# Assignment
Output exactly the line that includes "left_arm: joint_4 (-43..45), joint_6" and all the lines after it through the end of the listing below, and nothing more.
══════
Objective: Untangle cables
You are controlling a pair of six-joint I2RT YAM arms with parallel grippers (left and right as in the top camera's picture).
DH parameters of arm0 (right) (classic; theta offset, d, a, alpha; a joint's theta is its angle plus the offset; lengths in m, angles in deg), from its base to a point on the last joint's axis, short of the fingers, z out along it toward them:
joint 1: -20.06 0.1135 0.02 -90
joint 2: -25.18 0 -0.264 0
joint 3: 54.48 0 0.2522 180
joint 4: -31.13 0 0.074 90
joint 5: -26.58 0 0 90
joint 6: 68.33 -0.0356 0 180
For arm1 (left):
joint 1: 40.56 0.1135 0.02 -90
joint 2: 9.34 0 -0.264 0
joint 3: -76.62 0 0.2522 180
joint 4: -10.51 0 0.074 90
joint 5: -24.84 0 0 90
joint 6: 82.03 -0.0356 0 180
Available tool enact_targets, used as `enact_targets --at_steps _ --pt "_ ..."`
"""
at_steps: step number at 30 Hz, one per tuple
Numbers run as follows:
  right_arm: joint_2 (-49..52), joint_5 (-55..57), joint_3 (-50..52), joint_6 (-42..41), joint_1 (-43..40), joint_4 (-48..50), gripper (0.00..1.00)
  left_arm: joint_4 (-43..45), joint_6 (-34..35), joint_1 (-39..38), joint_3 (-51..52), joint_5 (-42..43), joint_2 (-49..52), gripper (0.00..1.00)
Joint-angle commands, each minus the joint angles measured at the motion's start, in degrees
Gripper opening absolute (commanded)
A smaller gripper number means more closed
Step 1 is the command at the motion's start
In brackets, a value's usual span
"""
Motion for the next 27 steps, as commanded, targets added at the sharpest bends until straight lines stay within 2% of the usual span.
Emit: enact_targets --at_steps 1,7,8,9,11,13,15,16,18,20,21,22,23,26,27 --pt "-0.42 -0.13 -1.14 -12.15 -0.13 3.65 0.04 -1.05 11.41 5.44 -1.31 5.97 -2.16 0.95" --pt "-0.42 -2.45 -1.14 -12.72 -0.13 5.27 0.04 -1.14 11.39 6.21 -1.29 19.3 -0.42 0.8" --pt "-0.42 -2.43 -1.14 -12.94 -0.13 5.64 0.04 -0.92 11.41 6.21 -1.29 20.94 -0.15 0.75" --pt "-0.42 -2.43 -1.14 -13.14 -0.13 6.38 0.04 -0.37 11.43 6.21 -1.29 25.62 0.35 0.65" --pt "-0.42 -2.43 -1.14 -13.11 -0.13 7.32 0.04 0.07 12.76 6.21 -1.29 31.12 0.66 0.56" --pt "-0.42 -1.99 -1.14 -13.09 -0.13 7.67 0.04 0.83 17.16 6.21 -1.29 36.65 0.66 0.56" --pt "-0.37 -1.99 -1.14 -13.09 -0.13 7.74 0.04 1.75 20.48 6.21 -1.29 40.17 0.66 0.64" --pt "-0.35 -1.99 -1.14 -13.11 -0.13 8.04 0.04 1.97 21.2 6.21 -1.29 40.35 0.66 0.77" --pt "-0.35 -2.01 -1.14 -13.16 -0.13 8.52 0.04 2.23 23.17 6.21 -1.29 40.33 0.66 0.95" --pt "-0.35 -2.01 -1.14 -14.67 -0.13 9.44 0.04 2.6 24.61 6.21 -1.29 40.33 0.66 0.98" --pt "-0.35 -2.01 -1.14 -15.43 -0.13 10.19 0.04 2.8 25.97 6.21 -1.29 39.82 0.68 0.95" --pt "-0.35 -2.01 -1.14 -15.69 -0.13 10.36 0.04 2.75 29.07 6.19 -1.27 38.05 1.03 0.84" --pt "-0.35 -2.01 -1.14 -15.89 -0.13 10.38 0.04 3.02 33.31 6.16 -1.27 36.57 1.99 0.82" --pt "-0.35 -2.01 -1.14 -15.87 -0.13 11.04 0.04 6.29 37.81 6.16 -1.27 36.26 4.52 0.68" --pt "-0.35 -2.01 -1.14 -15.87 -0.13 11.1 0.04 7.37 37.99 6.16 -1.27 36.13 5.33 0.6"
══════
# Task response
  left_arm: joint_4 (-43..45), joint_6 (-34..35), joint_1 (-39..38), joint_3 (-51..52), joint_5 (-42..43), joint_2 (-49..52), gripper (0.00..1.00)
Joint-angle commands, each minus the joint angles measured at the motion's start, in degrees
Gripper opening absolute (commanded)
A smaller gripper number means more closed
Step 1 is the command at the motion's start
In brackets, a value's usual span
"""
Motion for the next 27 steps, as commanded, targets added at the sharpest bends until straight lines stay within 2% of the usual span.
Emit: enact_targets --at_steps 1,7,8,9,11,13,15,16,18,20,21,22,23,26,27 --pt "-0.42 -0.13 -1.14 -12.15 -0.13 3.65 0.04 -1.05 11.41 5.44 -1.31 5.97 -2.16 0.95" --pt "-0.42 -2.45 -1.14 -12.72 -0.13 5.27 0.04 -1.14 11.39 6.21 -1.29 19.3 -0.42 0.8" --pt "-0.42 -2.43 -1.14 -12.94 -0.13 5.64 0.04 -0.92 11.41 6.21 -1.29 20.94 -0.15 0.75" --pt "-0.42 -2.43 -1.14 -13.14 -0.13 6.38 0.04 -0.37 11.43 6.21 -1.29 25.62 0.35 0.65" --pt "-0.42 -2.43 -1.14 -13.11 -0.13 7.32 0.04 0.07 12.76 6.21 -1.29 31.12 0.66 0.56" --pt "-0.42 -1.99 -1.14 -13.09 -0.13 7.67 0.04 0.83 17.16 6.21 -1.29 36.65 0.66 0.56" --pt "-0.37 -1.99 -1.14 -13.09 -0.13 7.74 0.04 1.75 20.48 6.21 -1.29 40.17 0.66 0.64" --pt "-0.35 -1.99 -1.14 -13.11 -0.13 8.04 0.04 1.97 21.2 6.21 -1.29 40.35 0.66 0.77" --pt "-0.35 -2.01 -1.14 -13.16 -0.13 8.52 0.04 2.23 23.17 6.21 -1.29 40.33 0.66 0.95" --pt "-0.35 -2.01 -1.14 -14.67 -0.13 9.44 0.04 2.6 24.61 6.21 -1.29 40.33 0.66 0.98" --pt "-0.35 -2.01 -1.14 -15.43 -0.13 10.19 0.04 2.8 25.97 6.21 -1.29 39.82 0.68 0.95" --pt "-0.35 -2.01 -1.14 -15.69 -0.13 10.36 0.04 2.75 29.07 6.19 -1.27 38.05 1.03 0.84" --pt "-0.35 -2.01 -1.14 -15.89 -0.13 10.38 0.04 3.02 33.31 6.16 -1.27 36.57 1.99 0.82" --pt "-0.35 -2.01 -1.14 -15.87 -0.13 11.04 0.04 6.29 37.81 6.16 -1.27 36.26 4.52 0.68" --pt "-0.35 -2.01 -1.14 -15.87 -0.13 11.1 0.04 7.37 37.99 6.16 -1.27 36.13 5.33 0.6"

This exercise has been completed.